Last week, I had the honor of being invited to Goldwater Hospital on Roosevelt Island via NYU to give a short class based on a writing assignment and the anthology. The entire trip brought up many issues for me. I did not know that people with disabilities still reside in hospitals. By this, I don't mean ill folks, but just ordinary disabilities where folks could function alone or in Independent Living Centers. This surprised me. However, the residents were wonderful and the NYU MFA students I met where astounding. They were just the kind of students a poet hopes for - utterly interested in poetics.
I taught the class and all was fine. But, at the end was the most significant part of the trip for me. I met a woman who I will call V. I don't know what V's original disability was - but she had also had a stroke. She could only move her eyes and one foot. Yet, she clearly had all her mental facilities, was intelligent, and wrote a number of poems with the help of two (lovely!) NYU students. The way V. communicated was by pointing to a letter on a clear plastic chart with the alphabet.

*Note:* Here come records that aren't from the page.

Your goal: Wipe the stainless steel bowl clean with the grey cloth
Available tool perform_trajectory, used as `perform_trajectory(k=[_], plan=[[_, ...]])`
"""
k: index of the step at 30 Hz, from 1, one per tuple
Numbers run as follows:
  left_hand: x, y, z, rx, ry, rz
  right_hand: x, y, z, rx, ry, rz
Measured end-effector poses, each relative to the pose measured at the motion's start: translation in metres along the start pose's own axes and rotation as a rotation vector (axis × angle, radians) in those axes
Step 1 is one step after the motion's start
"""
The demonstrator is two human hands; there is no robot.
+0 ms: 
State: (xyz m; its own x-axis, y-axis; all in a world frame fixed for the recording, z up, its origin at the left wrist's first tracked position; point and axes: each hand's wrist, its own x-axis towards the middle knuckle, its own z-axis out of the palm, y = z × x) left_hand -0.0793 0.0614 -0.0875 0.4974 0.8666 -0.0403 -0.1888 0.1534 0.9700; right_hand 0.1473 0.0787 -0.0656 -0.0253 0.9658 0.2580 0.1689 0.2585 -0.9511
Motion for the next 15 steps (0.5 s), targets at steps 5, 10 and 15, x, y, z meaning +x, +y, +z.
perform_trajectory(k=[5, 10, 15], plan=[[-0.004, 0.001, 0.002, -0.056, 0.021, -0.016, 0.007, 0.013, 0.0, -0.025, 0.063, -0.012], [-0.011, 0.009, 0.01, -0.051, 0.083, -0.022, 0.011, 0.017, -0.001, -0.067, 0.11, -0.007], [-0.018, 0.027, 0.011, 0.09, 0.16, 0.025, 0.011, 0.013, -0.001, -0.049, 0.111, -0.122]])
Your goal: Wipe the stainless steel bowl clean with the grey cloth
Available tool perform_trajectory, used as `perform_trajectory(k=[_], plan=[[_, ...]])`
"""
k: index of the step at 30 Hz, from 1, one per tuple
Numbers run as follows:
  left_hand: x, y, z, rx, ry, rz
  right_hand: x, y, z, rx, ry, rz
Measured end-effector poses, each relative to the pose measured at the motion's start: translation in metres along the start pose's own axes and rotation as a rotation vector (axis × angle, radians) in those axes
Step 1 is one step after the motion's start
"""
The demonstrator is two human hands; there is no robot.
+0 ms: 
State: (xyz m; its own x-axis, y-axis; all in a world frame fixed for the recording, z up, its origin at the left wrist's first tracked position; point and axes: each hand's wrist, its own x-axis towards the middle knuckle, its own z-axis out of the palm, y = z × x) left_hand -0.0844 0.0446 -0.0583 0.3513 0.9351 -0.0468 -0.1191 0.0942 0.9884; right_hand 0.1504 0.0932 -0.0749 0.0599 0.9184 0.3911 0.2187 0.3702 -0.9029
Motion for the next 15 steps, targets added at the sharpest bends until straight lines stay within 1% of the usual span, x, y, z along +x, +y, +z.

I felt like V. taught me a number of lessons. Her condition brings into the entire question of the 'able' body and worth. At what point is someone's life worthy? Do they have to have movement? In intelligence? Capitol worth? Many, many people believe that people who merely use wheelchairs or have a disability slight as my own would be better not existing, let alone someone who cannot more at all!
The most important lesson was my continuing feeling to resist pity, empathy yes, pity no. And I thought about what a whiner I can be when my own life is relatively easy. I thought about two of my best friends - one lost her husband suddenly in a car accident and the other is a victim of domestic abuse, and I thought about how these two women just get up day after day and do what they need to do. And I thought - wow.
My friend Dion who passed a few years ago once told me -"fabulous people come in all kinds of packages." I'll never forget that.